①【2月お届け】 愛媛産「せとか」 2.5kg
「せとか」は、味、香り、色のすべてに濃縮されたコクがある品種です。2001年に登録された品種で、柑橘の大トロ、最高のコクと甘みを誇る柑橘などと称されるほど高い評判を得ています。2月までに出回る物はハウス栽培が多く、大きく艶のある外観をしているのが特徴です。
② 広島産 自然熟 「せとか」 3kg

広島県を含む、瀬戸内の温暖な気候や水はけのよい土壌は、みかんなど柑橘類の栽培に適した風土です。「せとか」の名称自体が、育成地の長崎県口之津町から望む早崎瀬戸という地名と、瀬戸内での栽培を期待されたことから付けられています。生産量、流通量が少ないので、旬の時期を逃さないように店頭などをチェックしましょう。

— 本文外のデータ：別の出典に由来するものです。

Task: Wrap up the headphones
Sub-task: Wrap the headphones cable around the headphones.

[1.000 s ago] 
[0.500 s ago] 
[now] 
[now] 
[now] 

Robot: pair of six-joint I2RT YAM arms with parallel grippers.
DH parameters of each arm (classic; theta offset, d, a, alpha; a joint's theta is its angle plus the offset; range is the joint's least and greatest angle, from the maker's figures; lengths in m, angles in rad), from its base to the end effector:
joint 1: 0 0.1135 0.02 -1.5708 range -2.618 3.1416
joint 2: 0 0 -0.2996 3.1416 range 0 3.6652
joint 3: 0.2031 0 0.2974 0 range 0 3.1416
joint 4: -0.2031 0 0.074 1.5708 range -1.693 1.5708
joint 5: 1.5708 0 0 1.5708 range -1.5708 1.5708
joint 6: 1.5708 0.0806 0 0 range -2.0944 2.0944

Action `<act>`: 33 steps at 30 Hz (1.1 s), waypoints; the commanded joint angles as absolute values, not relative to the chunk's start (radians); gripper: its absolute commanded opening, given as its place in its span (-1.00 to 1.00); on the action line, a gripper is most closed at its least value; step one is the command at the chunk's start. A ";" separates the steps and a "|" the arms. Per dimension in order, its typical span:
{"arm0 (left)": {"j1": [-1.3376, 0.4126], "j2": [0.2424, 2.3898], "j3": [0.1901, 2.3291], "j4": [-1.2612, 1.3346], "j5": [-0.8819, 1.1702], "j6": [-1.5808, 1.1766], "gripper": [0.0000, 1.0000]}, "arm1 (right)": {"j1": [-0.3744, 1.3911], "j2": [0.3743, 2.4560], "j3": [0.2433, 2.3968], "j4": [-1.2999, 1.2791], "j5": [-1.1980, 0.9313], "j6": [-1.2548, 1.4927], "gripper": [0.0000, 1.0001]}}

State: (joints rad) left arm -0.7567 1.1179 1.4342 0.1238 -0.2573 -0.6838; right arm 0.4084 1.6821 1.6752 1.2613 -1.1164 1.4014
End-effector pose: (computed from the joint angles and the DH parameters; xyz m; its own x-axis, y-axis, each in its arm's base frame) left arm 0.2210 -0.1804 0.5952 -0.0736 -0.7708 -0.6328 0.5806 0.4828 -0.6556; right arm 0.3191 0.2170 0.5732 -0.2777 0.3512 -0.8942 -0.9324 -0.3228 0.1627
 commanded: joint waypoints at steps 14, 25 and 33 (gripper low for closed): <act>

③ 【12月お届け】 愛媛産 「紅まどんな」 2kg

「紅まどんな」は果皮が薄くデリケートなため、施設栽培や袋がけによって慎重に育てられる品種です。また、ブランドの管理方法が徹底しており、毎年JAや市場関係者が集まって選果基準の確認会を行います。収穫後は一定の間、貯蔵庫で保管され、甘みを強めてから出荷作業に移ります。
「せとか」と「紅まどんな」の違いを知ろう
「せとか」と「紅まどんな」は愛媛県を主要産地とする柑橘類で、味、食感、見た目、旬などに違いがあります。類似品種としては「あいか」や「甘平」があります。おすすめ商品を参考に、お気に入りの「せとか」と「紅まどんな」を探してください。